Problem to work on:
Which lines of the data below include the string "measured"? Return each of them.

────────────────

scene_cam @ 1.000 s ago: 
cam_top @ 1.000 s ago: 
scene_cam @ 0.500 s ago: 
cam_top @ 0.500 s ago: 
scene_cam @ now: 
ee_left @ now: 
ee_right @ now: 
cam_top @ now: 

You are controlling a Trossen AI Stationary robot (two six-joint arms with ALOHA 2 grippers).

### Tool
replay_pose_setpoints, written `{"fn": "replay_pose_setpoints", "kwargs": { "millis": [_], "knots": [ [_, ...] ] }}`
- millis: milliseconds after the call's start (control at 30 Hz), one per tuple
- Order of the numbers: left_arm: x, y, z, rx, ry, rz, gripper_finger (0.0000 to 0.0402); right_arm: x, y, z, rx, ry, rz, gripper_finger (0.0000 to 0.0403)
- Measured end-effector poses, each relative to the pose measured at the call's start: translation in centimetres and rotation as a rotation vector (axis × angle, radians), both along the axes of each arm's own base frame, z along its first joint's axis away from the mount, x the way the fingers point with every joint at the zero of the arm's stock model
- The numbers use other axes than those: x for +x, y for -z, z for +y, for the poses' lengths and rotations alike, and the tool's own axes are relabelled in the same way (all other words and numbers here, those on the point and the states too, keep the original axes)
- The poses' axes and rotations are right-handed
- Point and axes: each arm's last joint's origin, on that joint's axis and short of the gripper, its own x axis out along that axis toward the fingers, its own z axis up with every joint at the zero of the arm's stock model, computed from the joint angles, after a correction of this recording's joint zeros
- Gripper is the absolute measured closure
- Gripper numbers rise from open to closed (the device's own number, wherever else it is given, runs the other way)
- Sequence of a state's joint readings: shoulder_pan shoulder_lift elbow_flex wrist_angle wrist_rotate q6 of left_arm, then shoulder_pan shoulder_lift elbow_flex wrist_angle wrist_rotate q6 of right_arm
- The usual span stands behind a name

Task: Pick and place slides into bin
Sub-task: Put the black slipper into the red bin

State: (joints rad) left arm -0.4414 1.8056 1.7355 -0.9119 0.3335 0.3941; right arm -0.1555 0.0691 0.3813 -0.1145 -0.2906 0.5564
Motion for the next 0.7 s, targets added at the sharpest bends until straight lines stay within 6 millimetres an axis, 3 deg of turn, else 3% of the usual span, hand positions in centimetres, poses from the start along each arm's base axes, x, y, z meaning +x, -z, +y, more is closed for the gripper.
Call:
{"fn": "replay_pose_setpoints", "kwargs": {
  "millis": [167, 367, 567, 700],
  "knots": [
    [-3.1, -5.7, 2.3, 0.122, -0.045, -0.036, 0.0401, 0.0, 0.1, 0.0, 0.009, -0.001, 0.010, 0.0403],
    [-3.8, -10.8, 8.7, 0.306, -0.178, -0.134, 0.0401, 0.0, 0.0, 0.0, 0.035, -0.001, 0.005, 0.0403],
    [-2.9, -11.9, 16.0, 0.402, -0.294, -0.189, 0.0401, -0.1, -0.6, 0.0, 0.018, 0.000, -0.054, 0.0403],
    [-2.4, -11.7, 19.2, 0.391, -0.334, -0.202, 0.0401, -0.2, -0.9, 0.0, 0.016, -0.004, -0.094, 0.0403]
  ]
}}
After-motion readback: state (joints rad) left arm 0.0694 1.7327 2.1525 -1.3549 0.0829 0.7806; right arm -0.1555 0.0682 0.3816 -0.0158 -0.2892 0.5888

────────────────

Solution to this problem:
- Measured end-effector poses, each relative to the pose measured at the call's start: translation in centimetres and rotation as a rotation vector (axis × angle, radians), both along the axes of each arm's own base frame, z along its first joint's axis away from the mount, x the way the fingers point with every joint at the zero of the arm's stock model
- Gripper is the absolute measured closure

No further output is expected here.